[[ INFORMATION SUPPLIED open ]]

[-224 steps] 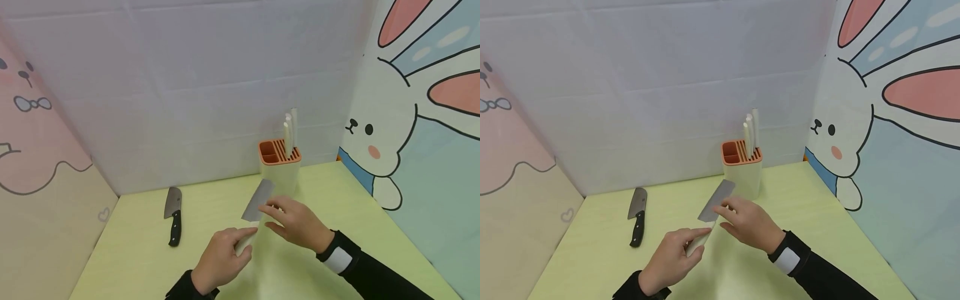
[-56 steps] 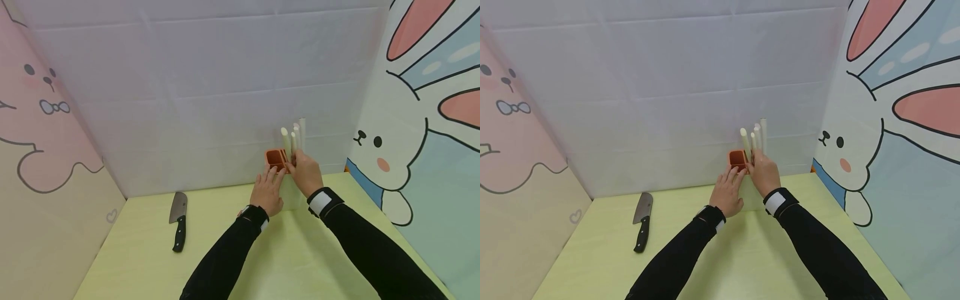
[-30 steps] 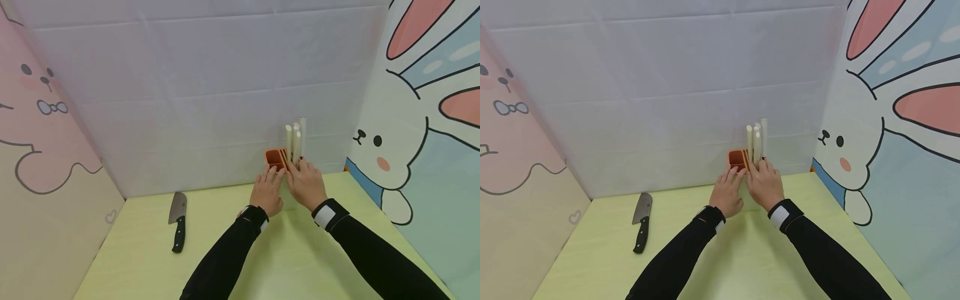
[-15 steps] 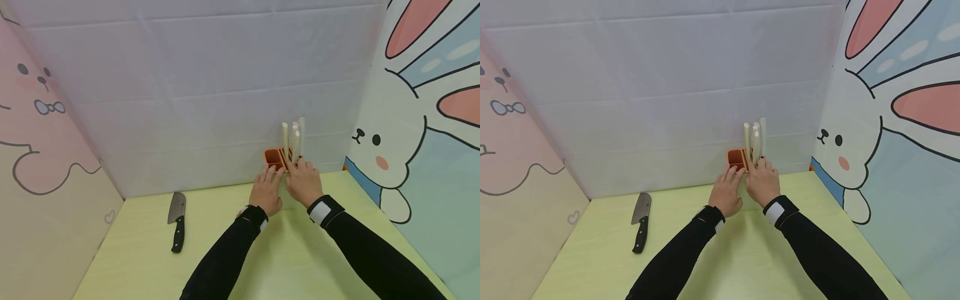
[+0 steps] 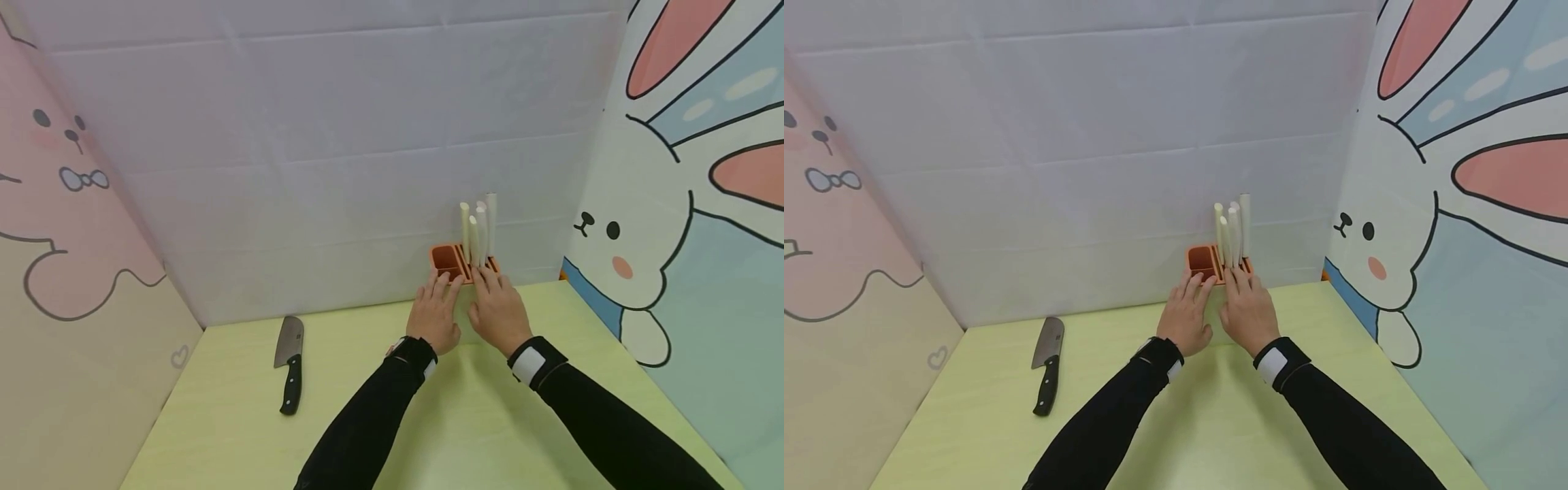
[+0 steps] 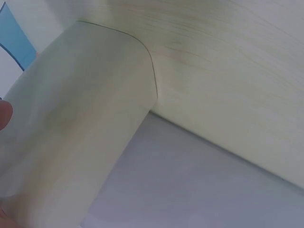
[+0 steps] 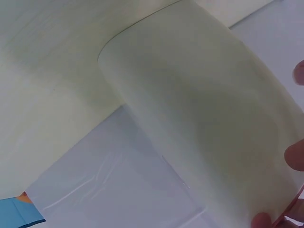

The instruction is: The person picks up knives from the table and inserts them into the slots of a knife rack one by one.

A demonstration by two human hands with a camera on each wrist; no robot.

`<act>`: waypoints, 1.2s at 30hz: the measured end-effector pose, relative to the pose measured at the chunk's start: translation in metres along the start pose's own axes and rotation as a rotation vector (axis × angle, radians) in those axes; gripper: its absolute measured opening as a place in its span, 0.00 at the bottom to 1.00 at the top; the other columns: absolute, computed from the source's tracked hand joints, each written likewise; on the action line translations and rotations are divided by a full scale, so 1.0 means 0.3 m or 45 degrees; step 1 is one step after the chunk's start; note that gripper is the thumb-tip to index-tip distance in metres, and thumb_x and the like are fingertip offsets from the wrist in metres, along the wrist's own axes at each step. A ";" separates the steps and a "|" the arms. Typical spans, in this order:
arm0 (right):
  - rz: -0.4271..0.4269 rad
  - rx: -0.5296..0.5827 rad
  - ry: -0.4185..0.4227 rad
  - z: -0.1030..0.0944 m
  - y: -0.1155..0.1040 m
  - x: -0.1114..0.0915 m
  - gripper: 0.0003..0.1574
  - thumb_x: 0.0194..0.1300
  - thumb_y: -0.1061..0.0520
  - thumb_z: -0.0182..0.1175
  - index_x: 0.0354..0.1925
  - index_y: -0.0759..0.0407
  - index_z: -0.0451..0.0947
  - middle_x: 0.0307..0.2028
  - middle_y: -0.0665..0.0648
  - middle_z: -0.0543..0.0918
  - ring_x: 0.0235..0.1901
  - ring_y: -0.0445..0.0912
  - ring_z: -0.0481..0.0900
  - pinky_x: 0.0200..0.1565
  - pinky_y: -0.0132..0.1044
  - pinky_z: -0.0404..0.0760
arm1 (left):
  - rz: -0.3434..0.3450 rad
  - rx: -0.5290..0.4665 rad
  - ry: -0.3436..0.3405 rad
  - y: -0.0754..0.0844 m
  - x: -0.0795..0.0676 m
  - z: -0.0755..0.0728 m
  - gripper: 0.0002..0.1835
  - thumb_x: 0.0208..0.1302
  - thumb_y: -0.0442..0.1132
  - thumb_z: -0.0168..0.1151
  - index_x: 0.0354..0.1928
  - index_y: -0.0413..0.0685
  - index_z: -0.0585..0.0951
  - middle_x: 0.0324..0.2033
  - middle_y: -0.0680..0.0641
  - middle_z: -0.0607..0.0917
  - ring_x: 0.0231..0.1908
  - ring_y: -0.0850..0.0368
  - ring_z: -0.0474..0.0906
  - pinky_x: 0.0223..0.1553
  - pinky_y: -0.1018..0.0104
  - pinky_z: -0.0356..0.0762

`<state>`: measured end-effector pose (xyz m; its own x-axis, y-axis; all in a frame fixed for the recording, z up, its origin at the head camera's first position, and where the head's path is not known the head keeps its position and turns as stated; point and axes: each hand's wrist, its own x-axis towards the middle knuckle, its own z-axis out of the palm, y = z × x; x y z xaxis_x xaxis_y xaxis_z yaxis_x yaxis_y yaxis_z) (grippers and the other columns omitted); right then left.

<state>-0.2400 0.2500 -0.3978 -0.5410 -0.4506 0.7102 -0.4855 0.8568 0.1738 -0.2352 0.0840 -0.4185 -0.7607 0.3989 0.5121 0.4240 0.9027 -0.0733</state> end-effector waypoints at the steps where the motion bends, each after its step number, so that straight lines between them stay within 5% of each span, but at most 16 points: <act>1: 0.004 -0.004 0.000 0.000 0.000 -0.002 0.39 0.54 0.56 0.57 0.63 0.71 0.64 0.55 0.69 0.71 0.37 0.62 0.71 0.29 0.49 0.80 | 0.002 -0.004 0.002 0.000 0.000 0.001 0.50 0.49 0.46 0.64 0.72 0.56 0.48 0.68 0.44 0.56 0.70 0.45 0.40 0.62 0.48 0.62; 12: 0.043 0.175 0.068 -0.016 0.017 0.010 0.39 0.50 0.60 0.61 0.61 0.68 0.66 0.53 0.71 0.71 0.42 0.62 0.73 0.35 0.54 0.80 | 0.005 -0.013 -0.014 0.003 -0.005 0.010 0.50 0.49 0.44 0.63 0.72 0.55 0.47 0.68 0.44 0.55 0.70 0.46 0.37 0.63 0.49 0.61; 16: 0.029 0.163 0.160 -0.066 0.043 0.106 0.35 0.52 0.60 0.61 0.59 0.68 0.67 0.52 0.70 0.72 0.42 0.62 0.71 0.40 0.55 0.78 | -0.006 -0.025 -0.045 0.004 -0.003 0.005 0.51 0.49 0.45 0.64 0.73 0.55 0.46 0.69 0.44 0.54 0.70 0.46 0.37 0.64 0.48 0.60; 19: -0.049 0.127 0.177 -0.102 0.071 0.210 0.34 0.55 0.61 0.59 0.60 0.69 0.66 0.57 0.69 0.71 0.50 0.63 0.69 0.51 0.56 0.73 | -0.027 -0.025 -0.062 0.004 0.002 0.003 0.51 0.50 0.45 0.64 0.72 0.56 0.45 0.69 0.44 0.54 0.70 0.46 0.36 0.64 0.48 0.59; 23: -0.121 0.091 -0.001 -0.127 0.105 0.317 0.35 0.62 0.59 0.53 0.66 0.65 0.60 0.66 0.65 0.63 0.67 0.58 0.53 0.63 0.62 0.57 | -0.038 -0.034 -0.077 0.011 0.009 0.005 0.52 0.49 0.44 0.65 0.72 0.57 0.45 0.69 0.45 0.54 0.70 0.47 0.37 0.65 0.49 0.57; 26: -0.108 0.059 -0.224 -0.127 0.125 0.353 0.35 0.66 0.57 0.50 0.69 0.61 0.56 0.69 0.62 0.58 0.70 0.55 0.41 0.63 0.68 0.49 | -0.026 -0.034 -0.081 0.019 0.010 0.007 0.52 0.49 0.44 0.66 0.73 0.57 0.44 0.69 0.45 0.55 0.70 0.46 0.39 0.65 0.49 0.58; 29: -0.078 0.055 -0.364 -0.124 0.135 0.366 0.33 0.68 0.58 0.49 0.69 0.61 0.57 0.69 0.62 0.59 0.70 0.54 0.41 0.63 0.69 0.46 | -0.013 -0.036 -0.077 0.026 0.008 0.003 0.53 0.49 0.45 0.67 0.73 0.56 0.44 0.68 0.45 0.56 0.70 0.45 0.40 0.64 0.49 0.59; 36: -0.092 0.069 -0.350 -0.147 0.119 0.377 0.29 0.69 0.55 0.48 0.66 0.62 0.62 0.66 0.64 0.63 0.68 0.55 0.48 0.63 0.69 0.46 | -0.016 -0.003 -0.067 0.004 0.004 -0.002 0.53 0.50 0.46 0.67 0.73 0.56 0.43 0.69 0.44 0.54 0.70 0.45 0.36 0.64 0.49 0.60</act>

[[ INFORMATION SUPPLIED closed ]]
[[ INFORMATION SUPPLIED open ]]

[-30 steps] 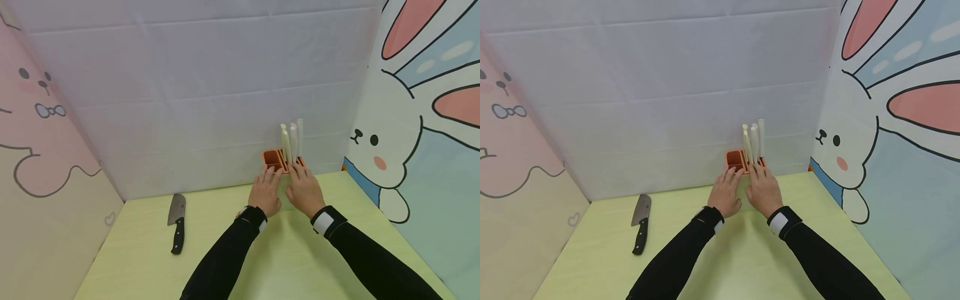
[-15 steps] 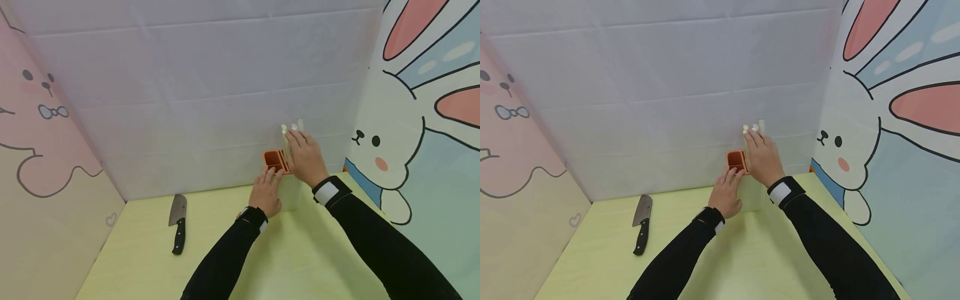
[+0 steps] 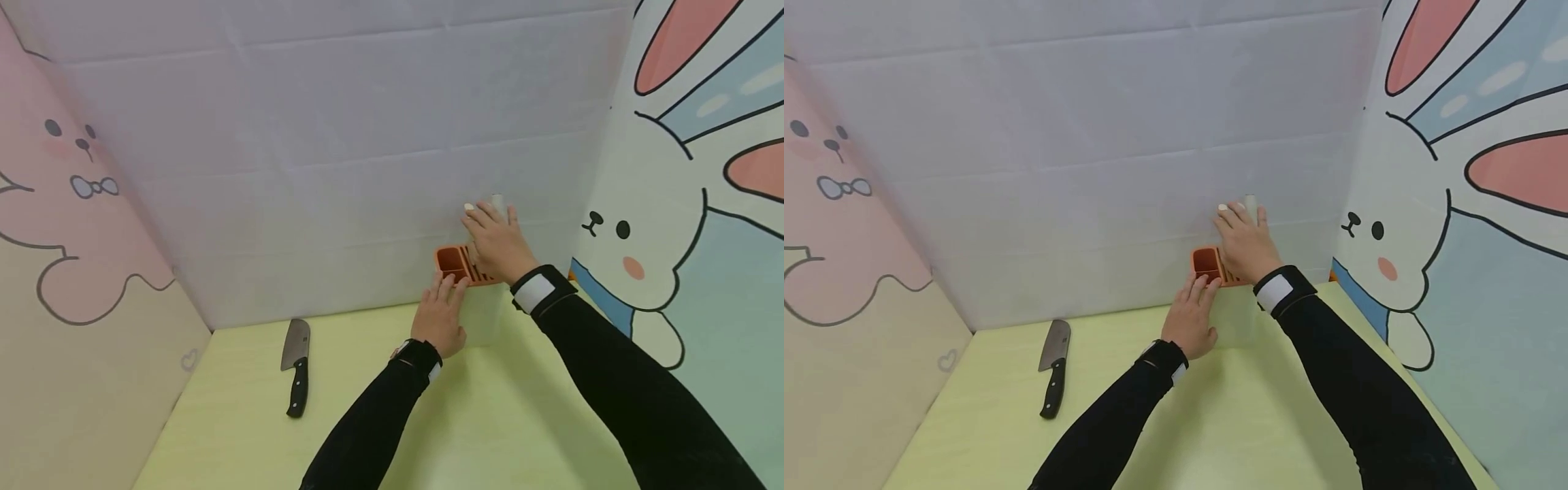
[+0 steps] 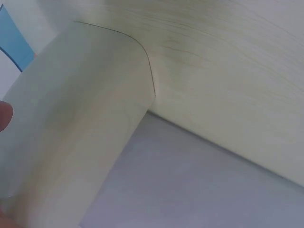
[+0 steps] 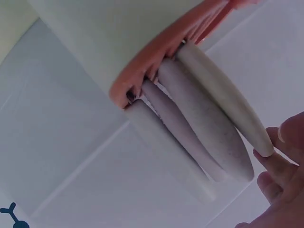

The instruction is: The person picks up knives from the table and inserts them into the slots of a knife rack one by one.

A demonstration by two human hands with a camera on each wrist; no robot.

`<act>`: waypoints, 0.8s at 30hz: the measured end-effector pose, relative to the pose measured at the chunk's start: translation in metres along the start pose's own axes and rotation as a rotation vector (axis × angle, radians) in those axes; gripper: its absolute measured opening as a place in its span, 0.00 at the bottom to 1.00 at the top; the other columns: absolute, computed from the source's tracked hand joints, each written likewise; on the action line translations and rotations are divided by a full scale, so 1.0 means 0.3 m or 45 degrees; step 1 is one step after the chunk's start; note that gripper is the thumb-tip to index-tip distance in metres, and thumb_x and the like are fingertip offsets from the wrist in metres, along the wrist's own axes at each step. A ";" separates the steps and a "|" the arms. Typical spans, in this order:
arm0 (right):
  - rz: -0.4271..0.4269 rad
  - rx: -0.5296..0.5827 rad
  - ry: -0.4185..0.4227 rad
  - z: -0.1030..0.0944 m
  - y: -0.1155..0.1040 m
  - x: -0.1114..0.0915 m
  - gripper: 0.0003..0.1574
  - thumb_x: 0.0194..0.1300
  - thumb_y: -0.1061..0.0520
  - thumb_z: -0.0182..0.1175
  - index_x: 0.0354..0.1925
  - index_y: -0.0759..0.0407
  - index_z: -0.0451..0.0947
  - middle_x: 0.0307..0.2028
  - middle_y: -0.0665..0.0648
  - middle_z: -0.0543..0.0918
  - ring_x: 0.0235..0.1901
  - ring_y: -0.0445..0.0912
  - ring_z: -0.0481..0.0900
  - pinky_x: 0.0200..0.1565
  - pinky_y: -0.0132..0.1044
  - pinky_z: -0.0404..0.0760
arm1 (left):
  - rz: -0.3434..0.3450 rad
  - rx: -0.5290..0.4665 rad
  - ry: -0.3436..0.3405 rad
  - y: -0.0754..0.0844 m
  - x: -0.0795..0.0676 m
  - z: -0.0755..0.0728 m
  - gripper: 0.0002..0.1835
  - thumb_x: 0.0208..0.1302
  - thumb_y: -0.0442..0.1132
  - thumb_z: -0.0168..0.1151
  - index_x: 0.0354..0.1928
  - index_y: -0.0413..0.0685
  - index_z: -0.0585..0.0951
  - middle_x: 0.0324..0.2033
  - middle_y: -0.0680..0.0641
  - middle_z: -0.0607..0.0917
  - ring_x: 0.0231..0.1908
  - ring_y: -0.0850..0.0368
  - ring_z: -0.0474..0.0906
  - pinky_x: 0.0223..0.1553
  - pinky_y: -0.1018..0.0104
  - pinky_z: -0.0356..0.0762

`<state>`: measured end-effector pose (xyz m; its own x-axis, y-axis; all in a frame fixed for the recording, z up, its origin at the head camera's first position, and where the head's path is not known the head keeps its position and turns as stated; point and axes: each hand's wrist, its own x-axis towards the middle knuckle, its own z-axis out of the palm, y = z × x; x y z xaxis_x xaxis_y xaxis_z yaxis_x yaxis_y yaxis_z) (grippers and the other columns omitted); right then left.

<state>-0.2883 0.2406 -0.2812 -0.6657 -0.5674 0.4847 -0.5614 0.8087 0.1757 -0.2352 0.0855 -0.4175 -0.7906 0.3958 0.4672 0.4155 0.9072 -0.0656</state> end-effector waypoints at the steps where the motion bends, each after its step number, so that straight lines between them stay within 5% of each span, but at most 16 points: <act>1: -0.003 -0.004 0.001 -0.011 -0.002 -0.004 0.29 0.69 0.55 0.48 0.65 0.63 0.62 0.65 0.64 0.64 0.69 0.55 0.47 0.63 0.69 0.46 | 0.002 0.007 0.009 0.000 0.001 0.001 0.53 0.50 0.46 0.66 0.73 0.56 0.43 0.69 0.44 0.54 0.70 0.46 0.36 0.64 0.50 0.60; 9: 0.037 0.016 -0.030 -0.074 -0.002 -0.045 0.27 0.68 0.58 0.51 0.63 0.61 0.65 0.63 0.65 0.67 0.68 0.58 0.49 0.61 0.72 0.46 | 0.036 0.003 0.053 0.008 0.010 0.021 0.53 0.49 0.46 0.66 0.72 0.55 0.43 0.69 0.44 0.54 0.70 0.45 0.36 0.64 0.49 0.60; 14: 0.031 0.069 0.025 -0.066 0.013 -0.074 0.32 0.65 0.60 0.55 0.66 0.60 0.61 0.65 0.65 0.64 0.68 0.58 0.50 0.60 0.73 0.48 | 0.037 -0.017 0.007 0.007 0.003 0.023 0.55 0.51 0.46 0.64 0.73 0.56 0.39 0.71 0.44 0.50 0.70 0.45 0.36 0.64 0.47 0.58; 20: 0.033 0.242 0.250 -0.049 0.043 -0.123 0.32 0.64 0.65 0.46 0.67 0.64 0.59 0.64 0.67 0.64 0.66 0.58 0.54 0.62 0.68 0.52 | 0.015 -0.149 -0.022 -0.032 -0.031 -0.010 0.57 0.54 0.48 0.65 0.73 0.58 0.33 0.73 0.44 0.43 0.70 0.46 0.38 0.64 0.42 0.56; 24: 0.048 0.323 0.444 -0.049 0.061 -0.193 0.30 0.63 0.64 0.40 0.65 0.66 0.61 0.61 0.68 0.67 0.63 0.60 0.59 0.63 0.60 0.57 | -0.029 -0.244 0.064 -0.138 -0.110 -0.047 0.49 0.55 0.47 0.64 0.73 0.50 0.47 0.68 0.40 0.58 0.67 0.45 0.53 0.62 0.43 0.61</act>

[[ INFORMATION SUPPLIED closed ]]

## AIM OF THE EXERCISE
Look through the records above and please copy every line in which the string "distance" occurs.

## RESPONSE TO THE TASK
`<act>`: waypoints, 1.2s at 30hz: the measured end-effector pose, relative to the pose measured at the chunk's start: translation in metres along the start pose's own axes and rotation as a rotation vector (axis × angle, radians) in those axes; gripper: its absolute measured opening as a place in its span, 0.00 at the bottom to 1.00 at the top; the other columns: absolute, computed from the source's tracked hand joints, each written likewise; on the action line translations and rotations are divided by a full scale, so 1.0 means 0.3 m or 45 degrees; step 1 is one step after the chunk's start; note that gripper is the thumb-tip to index-tip distance in metres, and thumb_x and the like are fingertip offsets from the wrist in metres, along the wrist's own axes at each step. A ";" separates the steps and a "|" the arms. Typical spans, in this order:
`<act>`: waypoints, 0.8s at 30hz: the measured end-effector pose, relative to the pose measured at the chunk's start: translation in metres along the start pose's own axes and rotation as a rotation vector (axis × angle, radians) in those axes; gripper: its absolute measured opening as a place in its span, 0.00 at the bottom to 1.00 at the top; the other columns: absolute, computed from the source's tracked hand joints, each written likewise; on the action line translations and rotations are divided by a full scale, so 1.0 means 0.3 m or 45 degrees; step 1 is one step after the chunk's start; note that gripper is the thumb-tip to index-tip distance in metres, and thumb_x and the like are fingertip offsets from the wrist in metres, along the wrist's own axes at each step. A ";" separates the steps and a "|" the arms. Typical spans, in this order:

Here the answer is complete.